My Charlotte: Dammit Wesley
Multi-disciplinary artist and creative Dammit Wesley uses his work and platform to provide context and commentary on the Black experience through the lens of pop culture.
by Tierany Griffin
A catalyst, connector and culturalist, Wesley has played an active, influential role in the southeast arts community for the past decade as the Founder and co-owner of BLK MRKT CLT, developing monthly minority-based art exhibitions and showcases, instructing hip hop-themed figure painting classes and working as a teaching artist for local institutions.
Tell us about yourself. How did you get to where you are today?
My story starts in Greenville, South Carolina. I had a severe stutter at a young age and I was really young when I realized it was easier for me to communicate with visuals versus words.
Growing up, I took part in several art programs in and out of school. After graduation, I went to Winthrop University and got my African-American Studies and Fine Arts. Unfortunately, after recognizing that technology had taken a vast leap from print-based to social media-based, I didn't have the technical skill set to lend me a job working as a graphic designer. So I had to get creative.
I made flyers and marketing materials for clubs, parties and events, and after realizing that the guys who were paying me were barely literate, I realized, “I can do that, too!” This was the inspiration behind BLK MRKT, which came to fruition after years of hosting artists and music showcases with my peers. For the first five years, DJ Fannie Mae and I curated many events around the city to highlight Carolina talent in general.
So when we were offered a spot at Camp North End, we realized that we had activated a whole community of Black artists that felt overlooked and we’ve been running ever since.
How did you learn your craft?
It was probably my senior year in college and I was reading Creative Loafing when I saw an ad for a Red Bull DJ battle. DJ Jazzy Jeff was going to be there. At the time, I didn't even know DJ Jazzy Jeff was like a “real” DJ. So when I saw him live, I was like, “Oh, this is nice!” because it felt less like a battle and more like a music history class to me. And in high school, you know, I was the guy you go to if you wanted a mix CD, so I had already taught myself how to make flashy graphics, so I decided to try my hand at DJing.

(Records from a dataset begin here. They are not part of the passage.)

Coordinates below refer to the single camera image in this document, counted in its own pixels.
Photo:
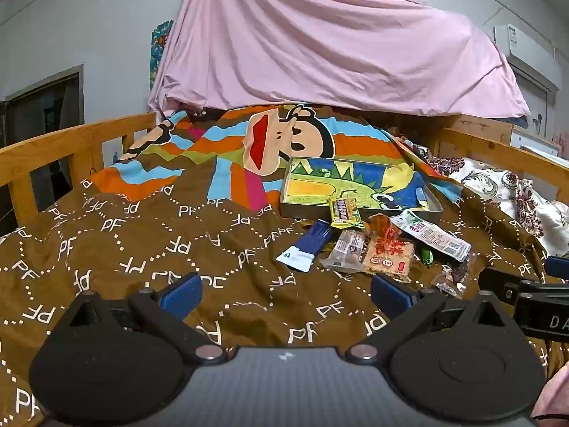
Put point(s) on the clear brown cake packet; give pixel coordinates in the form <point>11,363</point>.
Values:
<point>346,249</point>

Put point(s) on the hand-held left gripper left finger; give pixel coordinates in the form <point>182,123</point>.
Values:
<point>182,297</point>

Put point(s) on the large white pink snack packet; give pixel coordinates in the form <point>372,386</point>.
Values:
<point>438,236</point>

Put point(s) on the white floral cloth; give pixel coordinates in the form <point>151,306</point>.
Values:
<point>502,182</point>

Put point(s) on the yellow green snack packet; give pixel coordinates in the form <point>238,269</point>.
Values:
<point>343,211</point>

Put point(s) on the pink sheet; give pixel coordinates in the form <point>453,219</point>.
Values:
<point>333,40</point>

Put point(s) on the dark window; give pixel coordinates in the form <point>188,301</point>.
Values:
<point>49,102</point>

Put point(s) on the metal tray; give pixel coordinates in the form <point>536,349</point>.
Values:
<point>302,212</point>

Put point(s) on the orange chicken snack packet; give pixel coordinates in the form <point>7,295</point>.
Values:
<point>384,227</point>

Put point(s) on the white air conditioner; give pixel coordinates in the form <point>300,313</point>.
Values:
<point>524,49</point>

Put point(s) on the colourful wall poster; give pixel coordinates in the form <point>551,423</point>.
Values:
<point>159,49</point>

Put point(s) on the blue snack packet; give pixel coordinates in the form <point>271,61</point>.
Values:
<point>311,240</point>

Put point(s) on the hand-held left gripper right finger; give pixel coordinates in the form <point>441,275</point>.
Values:
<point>391,294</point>

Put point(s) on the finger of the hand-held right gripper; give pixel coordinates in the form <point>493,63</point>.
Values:
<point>558,266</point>
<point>500,282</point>

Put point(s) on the orange rice cracker packet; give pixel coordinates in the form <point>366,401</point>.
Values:
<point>389,259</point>

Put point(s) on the dark jerky snack packet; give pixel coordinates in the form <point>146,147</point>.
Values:
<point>453,274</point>

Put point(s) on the crayon drawing paper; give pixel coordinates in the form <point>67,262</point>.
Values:
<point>355,182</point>

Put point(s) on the small green snack packet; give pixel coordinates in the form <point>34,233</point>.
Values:
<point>427,257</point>

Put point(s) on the wooden bed frame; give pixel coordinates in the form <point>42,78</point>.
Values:
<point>44,142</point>

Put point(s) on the person's pink clothing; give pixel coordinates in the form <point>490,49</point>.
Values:
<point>553,396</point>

And as I got older, I realized there was value in having a DJ at art events, especially when it comes to like Black art events. For me, in particular, I wanted to make sure any event that I was hosting or had guests coming to felt more akin to them going to a club or a party versus attending something that a museum or a gallery — simply because those are historically Eurocentric spaces that did everything they could to exclude very particular people, i.e., me and my crowd. So whatever I could do to make that space feel familiar, I did, and learning how to DJ was one of the ways I could cut down on costs and get to know my audience a little bit better.
What can people do to support local artists such as yourself?
The number one thing you can do is open your wallet. Secondly, if you have connections or know people who have opportunities, give those out. For example, I know many artists in the city who — within two years — have gone from being obscure people that were just working in somebody's basement to now doing international art fairs.
Our community doesn't have that knowledge. They don't seem to have those resources, and without people gathering around us and making sure that we are growing beyond our comfort zones and even our patron's understanding, we're not going to get anywhere.
What inspired you to create the Durag Festival?
DuragFest is something that came along as a collaborative effort or an experiment with peers and friends of mine. Conceptually, I wanted to do an art exhibition that was just celebrating Blackness in the blackest way possible and there’s nothing blacker than a durag.
We had an event a couple of months after the Black Panther movie premier and as white people walked by and their children looked up, they were referring to Black women in durags as “princesses.” They were literally seeing them as Disney princesses in gowns. They looked very regal and it was lots of gold, jewelry and bedazzlement. And I believe that was one of the first times that I realized that we had the power to celebrate ourselves, the way we see ourselves, versus having to be observed by people that are inundated in our culture or understand the standards to which we hold things beautiful.
What makes Charlotte feel like home to you?
What I like about Charlotte is the history of Blackness that exists here. Charlotte is historically an urban, vibrant city. The history of Blackness that exists and existed here is excellent. Still, unfortunately, it isn’t being shared, documented or highlighted in a respectful way to the people that blazed the trail. So the least I can do is throw a durag festival in honor of all those people so that folks can come out and be the Black people they were supposed to be in this city.
What are some of your must-see attractions in Charlotte that you would recommend to friends and family?
Dupp & Swat, even if nothing is going on, you have to check them out. The Mint Museum (both Uptown and Randolph locations) simply because of their presence and the work they're doing in the community, Camp North End, Leah & Louise and Sucasa (Jasiatic Anderson).